**INSTRUCTIONS TO FOLLOW**
Repeat every line of the listing below exactly, minus the pictures.

'''

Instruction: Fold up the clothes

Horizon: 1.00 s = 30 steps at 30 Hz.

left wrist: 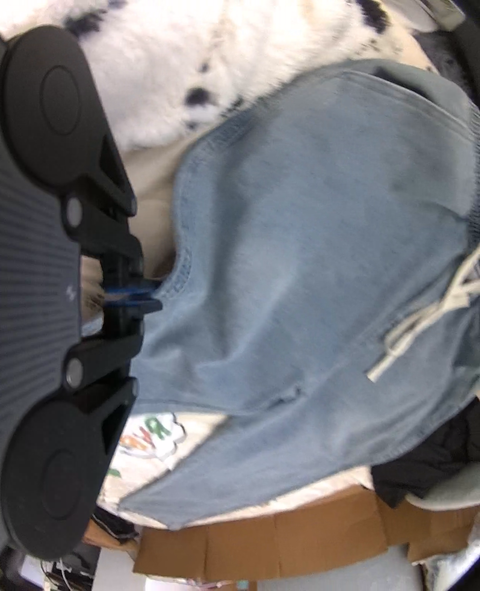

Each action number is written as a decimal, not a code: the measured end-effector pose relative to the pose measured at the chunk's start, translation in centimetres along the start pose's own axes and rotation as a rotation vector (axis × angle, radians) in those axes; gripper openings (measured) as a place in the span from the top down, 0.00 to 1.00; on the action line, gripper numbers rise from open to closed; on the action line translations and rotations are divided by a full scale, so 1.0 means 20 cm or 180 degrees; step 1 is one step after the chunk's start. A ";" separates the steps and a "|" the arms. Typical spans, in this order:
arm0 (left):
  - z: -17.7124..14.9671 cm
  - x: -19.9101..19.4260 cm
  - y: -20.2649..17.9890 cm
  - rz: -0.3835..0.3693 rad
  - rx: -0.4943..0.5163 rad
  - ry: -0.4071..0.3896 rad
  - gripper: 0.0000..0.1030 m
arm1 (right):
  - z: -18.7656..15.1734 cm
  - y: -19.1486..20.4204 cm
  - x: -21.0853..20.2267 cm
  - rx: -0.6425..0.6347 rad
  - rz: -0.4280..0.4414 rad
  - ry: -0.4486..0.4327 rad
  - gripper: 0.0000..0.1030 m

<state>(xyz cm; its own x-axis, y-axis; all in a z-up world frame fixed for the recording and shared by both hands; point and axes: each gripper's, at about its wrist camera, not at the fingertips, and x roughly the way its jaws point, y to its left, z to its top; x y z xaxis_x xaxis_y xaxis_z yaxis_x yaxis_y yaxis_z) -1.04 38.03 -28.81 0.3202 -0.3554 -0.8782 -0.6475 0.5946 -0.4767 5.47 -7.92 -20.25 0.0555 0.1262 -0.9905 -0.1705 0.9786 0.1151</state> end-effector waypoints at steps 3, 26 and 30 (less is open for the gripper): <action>0.05 -0.07 -0.02 -0.0078 0.0021 -0.0105 0.97 | -0.07 0.04 0.09 0.0067 0.0052 0.0124 0.68; 0.15 -0.17 0.00 -0.0075 -0.0051 -0.0345 0.97 | -0.31 0.60 0.52 -0.0765 0.0030 0.0221 0.46; 0.17 -0.17 0.01 -0.0087 -0.0060 -0.0351 0.97 | -0.29 0.60 0.54 -0.0783 -0.0023 0.0235 1.00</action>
<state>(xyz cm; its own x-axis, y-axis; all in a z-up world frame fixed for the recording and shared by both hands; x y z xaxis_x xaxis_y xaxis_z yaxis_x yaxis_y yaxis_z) 0.04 41.80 -26.06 0.4114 -0.2890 -0.8644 -0.6501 0.5717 -0.5005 -1.70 4.28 -30.08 -0.0128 0.0983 -0.9951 -0.4050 0.9093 0.0950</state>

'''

**RESPONSE TO THIS EXERCISE**
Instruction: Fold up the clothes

Horizon: 1.00 s = 30 steps at 30 Hz.

left wrist: 

Each action number is written as a decimal, not a code: the measured end-effector pose relative to the pose measured at the chunk's start, translation in centimetres along the start pose's own axes and rotation as a rotation vector (axis × angle, radians) in those axes; gripper openings (measured) as a place in the span from the top down, 0.00 to 1.00; on the action line, gripper numbers rise from open to closed; on the action line translations and rotations are divided by a full scale, so 1.0 means 20 cm or 180 degrees; step 1 is one step after the chunk's start. A ";" separates the steps and a "|" the arms. Typical spans, in this order:
arm0 (left):
  - z: -17.7124..14.9671 cm
  - x: -19.9101..19.4260 cm
  - y: -20.2649..17.9890 cm
  - rz: -0.3835..0.3693 rad
  - rx: -0.4943..0.5163 rad
  - ry: -0.4071..0.3896 rad
  - gripper: 0.0000..0.1030 m
arm1 (right):
  - z: -18.7656..15.1734 cm
  - y: -19.1486..20.4204 cm
  - x: -21.0853..20.2267 cm
  - rx: -0.6425..0.6347 rad
  - rz: -0.4280..0.4414 rad
  - ry: -0.4486..0.4327 rad
  - gripper: 0.0000..0.1030 m

<state>(xyz cm; its own x-axis, y-axis; all in a z-up world frame fixed for the recording and shared by both hands; point and axes: each gripper's, at about its wrist camera, not at the fingertips, and x roughly the way its jaws point, y to its left, z to its top; x y z xaxis_x xaxis_y xaxis_z yaxis_x yaxis_y yaxis_z) -1.04 38.03 -28.81 0.3202 -0.3554 -0.8782 -0.6475 0.5946 -0.4767 5.47 -7.92 -20.25 0.0555 0.1262 -0.9905 -0.1705 0.9786 0.1151</state> end-effector waypoints at steps 3, 26 and 30 (less is open for the gripper): <action>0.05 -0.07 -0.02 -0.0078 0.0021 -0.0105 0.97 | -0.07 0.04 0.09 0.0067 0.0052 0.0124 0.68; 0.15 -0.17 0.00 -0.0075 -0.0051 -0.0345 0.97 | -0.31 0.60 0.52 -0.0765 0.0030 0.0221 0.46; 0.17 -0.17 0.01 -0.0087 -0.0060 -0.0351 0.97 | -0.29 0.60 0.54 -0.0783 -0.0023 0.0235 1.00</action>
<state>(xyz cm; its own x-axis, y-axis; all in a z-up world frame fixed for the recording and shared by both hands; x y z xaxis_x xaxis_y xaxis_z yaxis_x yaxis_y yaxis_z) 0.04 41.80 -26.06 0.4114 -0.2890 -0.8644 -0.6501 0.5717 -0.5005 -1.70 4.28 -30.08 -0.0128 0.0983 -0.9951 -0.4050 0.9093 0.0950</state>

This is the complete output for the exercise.